RouteE-Transit

RouteE-Transit#

RouteE-Transit is a Python package for predicting energy consumption of transit bus systems. It uses RouteE-Compass — NLR's Rust-based routing and energy modeling engine — to process GTFS data and predict energy consumption based on road grade, speed, and distance.

Key Features#

  • GTFS Integration: Works with General Transit Feed Specification (GTFS) data to analyze entire transit networks

  • Powertrain Agnostic: Support for various vehicle types including diesel, hybrid, and battery-electric buses

  • Fleet-wide Analysis: Predict energy consumption for individual trips, complete bus blocks, or entire bus fleets

Quickstart#

To install RouteE-Transit, see Installation. It takes only a few lines of code to run energy prediction for all trips defined in a GTFS feed:

from routee.transit import GTFSEnergyPredictor

# Create predictor - vehicle_models and output_dir are set here
predictor = GTFSEnergyPredictor(
    gtfs_path="path/to/gtfs",
    vehicle_models=["Transit_Bus_Diesel", "Transit_Bus_Battery_Electric"],
)

# Run the complete workflow with a single method call
trip_results = predictor.run()

Plenty of optional inputs allow for filtering down the analysis to a smaller scale.

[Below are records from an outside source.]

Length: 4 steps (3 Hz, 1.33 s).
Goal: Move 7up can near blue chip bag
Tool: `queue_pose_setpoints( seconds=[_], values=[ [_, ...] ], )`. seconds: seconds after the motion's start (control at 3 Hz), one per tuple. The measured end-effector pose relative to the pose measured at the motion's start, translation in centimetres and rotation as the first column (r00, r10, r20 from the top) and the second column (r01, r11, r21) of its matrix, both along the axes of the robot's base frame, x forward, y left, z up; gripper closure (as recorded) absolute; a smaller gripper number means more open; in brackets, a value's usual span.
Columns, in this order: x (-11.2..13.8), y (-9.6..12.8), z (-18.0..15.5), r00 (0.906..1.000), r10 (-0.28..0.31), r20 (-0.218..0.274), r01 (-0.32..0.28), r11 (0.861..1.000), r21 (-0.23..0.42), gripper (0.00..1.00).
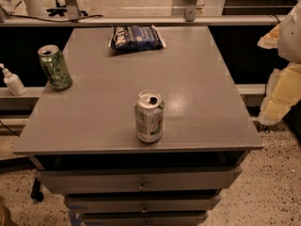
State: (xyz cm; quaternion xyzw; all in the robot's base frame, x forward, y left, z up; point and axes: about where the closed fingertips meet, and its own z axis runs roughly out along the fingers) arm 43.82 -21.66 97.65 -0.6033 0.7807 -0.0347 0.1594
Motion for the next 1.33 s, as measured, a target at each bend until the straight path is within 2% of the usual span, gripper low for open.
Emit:
queue_pose_setpoints(
  seconds=[0.33,0.67,1.0,1.33],
  values=[
    [0.0,0.0,0.0,1.0000,0.000,0.000,0.000,1.000,0.000,0.00],
    [0.4,0.4,-0.7,1.0000,-0.008,-0.002,0.008,0.996,0.090,0.00],
    [0.8,2.7,-2.5,0.9998,0.007,-0.017,-0.003,0.965,0.263,0.00],
    [0.5,5.9,-4.7,0.9986,0.049,-0.022,-0.034,0.899,0.437,0.00]
  ],
)
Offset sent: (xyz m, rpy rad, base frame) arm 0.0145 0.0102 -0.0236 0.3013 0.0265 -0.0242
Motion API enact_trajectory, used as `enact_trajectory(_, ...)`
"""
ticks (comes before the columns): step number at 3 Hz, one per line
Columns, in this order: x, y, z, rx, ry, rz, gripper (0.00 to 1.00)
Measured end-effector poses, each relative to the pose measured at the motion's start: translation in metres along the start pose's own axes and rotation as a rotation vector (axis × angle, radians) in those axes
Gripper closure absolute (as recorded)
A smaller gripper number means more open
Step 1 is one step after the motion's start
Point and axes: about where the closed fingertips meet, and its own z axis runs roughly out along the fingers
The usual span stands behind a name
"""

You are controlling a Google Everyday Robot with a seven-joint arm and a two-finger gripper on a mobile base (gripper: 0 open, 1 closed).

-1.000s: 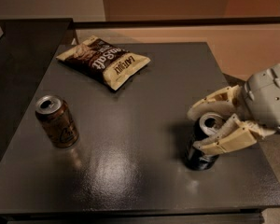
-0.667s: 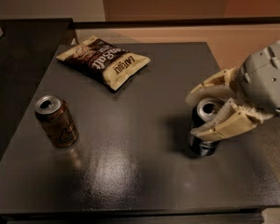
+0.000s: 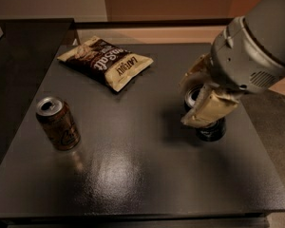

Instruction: Knock pepsi can over

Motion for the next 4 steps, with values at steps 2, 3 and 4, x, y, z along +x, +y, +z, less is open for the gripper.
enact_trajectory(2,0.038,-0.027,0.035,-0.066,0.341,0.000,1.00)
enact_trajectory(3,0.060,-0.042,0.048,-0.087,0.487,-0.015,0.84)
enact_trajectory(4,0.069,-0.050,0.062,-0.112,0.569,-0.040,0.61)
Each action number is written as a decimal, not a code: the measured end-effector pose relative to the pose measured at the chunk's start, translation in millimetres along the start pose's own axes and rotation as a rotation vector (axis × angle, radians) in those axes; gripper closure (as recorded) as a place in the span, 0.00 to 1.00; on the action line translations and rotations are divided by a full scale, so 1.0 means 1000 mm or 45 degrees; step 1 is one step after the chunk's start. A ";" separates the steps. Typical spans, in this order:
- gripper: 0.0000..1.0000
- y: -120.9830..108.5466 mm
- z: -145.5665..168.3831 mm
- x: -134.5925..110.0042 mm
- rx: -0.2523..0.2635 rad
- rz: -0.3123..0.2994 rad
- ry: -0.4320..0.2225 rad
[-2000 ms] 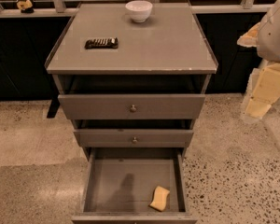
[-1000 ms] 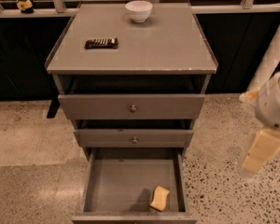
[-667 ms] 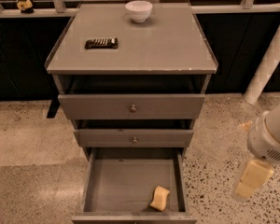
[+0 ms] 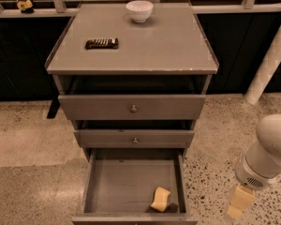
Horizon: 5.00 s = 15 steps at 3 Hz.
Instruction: Pick sponge from bottom drawer and place on counter
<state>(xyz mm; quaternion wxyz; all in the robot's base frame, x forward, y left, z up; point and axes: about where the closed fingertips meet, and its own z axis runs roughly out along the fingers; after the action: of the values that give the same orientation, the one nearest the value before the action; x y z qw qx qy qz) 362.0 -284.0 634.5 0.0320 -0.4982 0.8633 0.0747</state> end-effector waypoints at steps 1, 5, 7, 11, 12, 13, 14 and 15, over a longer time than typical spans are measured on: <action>0.00 0.000 0.000 0.000 0.000 0.000 0.000; 0.00 -0.133 0.177 -0.162 0.079 -0.217 -0.260; 0.00 -0.136 0.215 -0.150 0.018 -0.173 -0.267; 0.00 -0.153 0.382 -0.133 -0.144 -0.046 -0.282; 0.00 -0.144 0.416 -0.133 -0.214 -0.034 -0.288; 0.00 -0.140 0.457 -0.135 -0.241 -0.015 -0.288; 0.00 -0.140 0.457 -0.135 -0.242 -0.015 -0.288; 0.00 -0.133 0.475 -0.136 -0.276 -0.024 -0.298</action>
Offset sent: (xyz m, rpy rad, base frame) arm 0.0216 0.0307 -0.1030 0.1362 -0.0379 0.0838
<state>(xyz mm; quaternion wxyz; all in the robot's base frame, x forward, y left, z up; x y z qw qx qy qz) 535.9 -156.6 170.4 0.0791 -0.4945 0.8359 0.2248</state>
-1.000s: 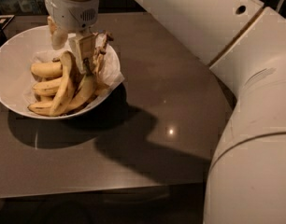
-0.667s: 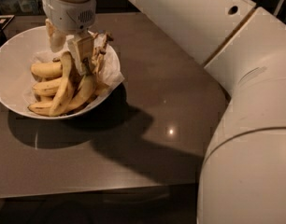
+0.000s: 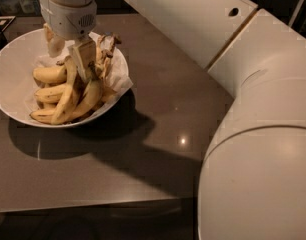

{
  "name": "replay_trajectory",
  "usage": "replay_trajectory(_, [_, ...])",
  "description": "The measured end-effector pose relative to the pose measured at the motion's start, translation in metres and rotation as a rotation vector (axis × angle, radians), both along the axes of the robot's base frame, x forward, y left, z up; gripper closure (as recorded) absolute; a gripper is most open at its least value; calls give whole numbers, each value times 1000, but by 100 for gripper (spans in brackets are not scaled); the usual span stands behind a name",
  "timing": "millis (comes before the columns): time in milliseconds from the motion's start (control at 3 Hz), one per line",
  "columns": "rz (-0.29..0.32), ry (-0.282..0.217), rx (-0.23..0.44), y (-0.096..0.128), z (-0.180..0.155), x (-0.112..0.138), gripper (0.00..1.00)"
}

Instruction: Pick banana from white bowl

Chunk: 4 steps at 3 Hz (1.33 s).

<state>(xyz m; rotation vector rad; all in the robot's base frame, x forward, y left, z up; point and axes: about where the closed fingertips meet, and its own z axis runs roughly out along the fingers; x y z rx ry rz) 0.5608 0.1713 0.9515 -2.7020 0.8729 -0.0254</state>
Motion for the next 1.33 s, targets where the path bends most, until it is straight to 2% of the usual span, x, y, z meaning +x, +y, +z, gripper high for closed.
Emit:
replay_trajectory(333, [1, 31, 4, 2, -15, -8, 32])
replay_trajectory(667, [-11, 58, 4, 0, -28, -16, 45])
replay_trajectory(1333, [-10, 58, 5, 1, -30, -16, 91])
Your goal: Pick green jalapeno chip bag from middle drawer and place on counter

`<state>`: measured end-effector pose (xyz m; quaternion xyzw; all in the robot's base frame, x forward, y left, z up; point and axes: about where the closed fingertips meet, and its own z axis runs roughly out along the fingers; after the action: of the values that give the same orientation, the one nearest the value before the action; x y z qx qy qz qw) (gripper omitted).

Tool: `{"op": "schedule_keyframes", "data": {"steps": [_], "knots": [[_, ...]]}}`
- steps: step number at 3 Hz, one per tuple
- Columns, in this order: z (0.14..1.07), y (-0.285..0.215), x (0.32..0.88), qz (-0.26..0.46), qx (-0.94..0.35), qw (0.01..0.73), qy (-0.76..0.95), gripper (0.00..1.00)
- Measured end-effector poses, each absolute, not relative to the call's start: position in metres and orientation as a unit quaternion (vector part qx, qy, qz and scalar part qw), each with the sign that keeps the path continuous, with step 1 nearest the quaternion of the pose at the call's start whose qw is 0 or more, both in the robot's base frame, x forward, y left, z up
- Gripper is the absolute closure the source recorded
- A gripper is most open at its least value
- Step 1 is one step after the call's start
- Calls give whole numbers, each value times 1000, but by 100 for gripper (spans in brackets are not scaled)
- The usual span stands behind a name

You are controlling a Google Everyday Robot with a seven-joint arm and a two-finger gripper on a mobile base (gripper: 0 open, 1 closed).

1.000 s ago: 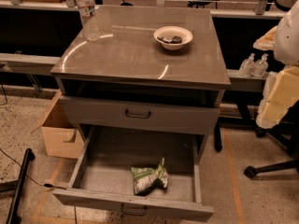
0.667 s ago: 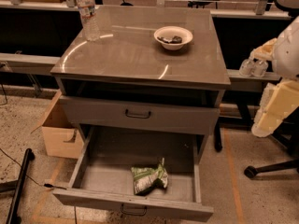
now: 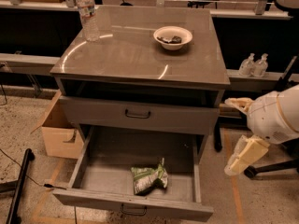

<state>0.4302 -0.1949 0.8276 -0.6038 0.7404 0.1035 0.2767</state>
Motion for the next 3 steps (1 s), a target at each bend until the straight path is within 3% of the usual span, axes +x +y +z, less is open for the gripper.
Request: {"op": "schedule_keyframes", "data": {"steps": [1,3], "knots": [[769,-172,435,132,-606,308,721,0],[769,-171,434,133,-601,313,724,0]]}}
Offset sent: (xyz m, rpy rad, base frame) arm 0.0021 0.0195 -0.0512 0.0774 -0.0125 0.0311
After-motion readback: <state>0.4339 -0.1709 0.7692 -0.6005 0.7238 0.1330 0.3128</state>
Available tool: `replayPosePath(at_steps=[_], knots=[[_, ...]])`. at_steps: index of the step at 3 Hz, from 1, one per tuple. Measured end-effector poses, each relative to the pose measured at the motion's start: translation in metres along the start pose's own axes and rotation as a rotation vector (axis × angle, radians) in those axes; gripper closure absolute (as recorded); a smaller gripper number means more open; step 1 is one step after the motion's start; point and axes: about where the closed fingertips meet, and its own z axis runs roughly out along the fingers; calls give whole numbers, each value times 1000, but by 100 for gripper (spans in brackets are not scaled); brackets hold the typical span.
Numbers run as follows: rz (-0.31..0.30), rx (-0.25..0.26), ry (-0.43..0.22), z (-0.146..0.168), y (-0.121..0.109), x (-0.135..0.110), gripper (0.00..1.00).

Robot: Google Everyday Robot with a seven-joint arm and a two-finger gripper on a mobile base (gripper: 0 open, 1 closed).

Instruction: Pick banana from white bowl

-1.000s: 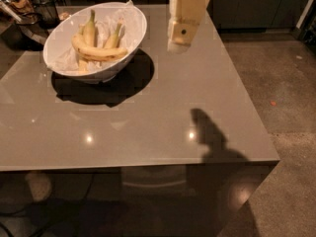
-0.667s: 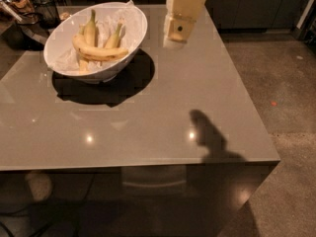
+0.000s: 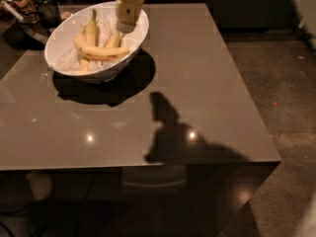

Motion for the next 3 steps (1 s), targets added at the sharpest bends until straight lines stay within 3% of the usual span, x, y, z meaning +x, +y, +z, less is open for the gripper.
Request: replayPosePath(at_steps=[2,3], knots=[[-1,29,-79,6,-14,-28,0],[24,-11,-74,30,-27,-43,10]])
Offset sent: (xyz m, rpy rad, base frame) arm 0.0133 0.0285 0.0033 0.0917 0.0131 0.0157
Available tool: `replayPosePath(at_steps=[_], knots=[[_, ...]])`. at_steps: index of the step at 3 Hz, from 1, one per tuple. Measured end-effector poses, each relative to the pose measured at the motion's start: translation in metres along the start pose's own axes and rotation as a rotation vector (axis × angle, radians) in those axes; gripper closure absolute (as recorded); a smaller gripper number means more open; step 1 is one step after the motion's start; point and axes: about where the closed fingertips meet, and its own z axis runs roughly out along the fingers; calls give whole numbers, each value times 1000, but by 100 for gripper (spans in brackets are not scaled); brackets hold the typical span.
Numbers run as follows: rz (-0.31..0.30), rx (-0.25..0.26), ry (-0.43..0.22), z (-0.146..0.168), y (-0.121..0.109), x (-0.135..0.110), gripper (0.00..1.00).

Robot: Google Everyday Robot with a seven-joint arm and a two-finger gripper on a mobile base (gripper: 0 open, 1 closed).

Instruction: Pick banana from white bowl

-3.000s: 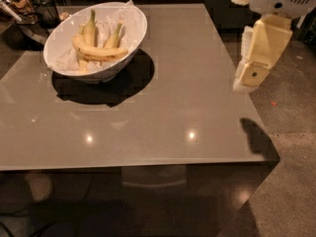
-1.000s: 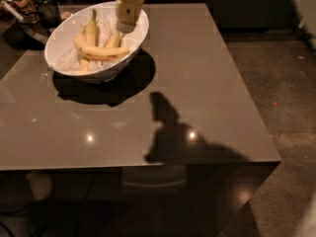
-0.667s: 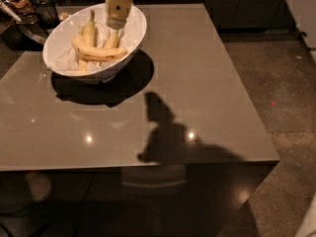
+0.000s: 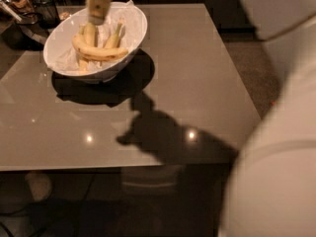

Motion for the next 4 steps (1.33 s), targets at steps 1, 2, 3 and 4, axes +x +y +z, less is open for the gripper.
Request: replayPosePath(at_steps=[1,2,3,4], knots=[[20,-45,1,37,-17,-24,23],[47,-74,1,70,-30,-38,22],[67,-102,9,100,-38,-46,17],[91,-137,31,129,-40,-47,21]])
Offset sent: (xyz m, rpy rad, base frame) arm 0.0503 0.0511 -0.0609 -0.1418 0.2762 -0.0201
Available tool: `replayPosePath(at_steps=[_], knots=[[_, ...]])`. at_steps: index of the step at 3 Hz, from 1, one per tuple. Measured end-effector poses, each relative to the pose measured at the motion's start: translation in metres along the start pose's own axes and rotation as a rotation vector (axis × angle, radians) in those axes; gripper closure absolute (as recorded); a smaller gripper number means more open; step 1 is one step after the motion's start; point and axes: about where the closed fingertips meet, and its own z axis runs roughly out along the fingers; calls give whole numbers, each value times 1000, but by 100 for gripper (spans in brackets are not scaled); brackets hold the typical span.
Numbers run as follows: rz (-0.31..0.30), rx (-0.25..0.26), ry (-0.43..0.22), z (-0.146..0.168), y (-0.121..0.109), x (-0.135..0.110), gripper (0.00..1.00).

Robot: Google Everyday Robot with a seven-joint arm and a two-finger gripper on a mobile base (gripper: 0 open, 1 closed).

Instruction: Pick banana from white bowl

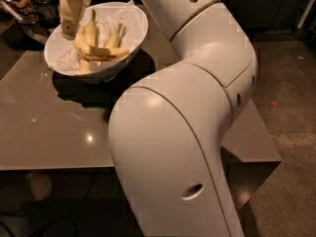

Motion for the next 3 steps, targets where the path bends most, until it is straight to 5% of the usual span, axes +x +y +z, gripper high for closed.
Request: replayPosePath(at_steps=[1,3], knots=[[27,-24,25,22,-4,1,35],[62,-62,75,53,-6,9,36]])
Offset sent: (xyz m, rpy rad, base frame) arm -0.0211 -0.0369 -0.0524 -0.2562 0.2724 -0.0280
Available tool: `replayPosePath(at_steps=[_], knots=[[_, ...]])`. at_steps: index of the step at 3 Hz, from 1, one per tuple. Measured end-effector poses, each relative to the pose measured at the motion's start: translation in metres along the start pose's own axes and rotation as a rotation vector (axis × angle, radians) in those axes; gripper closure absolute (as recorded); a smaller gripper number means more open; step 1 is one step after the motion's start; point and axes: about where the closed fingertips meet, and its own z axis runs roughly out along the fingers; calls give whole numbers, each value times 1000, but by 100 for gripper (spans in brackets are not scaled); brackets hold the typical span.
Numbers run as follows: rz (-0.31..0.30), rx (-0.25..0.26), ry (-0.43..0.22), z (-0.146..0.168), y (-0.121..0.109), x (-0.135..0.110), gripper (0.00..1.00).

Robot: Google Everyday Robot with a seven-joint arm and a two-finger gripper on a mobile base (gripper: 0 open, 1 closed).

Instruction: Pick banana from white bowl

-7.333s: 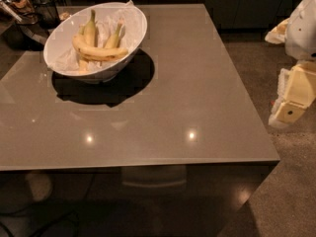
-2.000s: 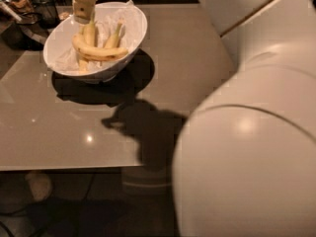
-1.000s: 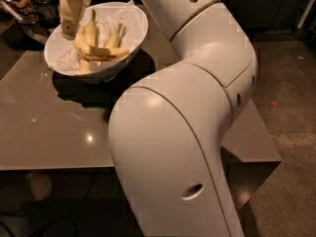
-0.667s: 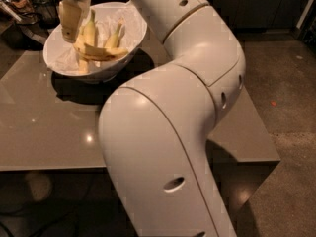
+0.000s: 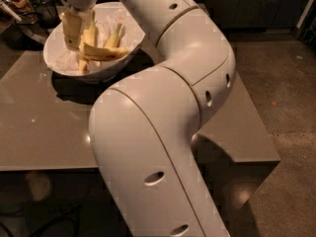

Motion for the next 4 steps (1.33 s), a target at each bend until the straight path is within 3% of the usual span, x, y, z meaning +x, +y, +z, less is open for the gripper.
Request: replayPosePath(at_steps=[4], knots=[[69,-16,91,41,-23,26,37]])
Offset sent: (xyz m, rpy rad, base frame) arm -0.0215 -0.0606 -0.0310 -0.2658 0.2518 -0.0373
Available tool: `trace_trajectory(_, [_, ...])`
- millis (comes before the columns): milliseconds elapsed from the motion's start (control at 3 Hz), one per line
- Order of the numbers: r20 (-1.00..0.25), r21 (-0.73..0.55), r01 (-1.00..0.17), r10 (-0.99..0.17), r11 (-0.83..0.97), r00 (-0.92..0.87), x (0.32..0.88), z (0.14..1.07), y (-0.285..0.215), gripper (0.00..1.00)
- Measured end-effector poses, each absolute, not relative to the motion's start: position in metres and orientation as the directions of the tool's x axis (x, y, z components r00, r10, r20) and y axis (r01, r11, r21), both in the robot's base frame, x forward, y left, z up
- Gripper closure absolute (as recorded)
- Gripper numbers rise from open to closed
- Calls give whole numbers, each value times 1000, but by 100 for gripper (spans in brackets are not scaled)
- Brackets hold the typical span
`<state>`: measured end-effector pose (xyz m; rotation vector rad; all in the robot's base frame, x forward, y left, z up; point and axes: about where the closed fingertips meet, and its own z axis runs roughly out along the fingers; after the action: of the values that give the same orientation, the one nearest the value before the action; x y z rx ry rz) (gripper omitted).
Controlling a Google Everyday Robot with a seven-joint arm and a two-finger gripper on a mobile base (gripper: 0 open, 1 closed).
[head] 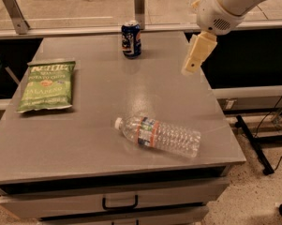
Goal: Knock pepsi can over
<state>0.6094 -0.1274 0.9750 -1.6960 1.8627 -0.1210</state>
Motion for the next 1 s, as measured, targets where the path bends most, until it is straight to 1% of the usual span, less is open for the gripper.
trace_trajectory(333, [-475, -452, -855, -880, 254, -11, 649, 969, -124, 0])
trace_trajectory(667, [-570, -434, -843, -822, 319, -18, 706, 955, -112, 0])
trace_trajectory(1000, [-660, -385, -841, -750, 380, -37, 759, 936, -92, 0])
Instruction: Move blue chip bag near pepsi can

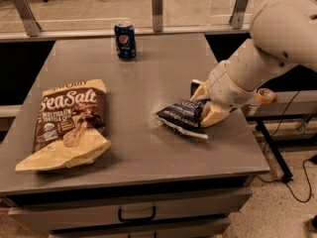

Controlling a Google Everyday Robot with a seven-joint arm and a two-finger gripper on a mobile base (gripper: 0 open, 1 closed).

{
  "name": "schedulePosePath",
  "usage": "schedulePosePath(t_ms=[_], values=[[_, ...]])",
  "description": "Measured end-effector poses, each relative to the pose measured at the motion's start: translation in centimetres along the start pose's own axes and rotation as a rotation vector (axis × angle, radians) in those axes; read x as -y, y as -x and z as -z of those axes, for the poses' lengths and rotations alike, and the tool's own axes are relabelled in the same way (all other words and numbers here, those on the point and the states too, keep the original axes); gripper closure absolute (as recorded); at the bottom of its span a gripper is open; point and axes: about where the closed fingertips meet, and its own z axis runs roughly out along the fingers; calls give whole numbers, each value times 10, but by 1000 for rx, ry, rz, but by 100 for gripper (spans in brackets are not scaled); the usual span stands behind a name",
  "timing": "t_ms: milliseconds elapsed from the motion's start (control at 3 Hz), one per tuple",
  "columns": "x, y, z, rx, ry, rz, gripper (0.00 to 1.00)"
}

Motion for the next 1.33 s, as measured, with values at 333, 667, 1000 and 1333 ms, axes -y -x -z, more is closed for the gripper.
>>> schedulePosePath(t_ms=[333, 667, 1000, 1333], values=[[0, 0, 0, 0, 0, 0, 100], [36, 7, 31, -10, -88, 29, 100], [97, 27, 101, -51, -269, 108, 100], [147, 34, 123, -21, -329, 152, 100]])
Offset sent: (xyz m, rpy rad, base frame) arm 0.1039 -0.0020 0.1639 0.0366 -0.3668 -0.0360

For example, you could include a subset of routes only based on their GTFS route_short_name, and only trips on a certain date:

predictor.run(
    date="2023/08/02",
    routes=["806", "807"],
)

By default, route filtering works at the trip level, so individual trips on the requested routes are always included even if their block also serves other routes. If you enable deadhead trip estimation, filtering automatically switches to block level to ensure complete blocks (see RouteE-Transit Prediction Pipeline for details):

predictor.run(
    date="2023/08/02",
    routes=["806", "807"],
    add_mid_block_deadhead=True,
    add_depot_deadhead=True,
)

For a full example, see Utah Transit Authority.

Available Models#

Two pre-trained transit bus models are bundled with RouteE-Transit and are accessed via the vehicle_models parameter:

Model Name

Energy Unit

Transit_Bus_Battery_Electric

kWh

Transit_Bus_Diesel

gallons_diesel

Both models are implemented as RouteE-Compass traversal models in Rust and predict energy based on speed, road grade, and distance.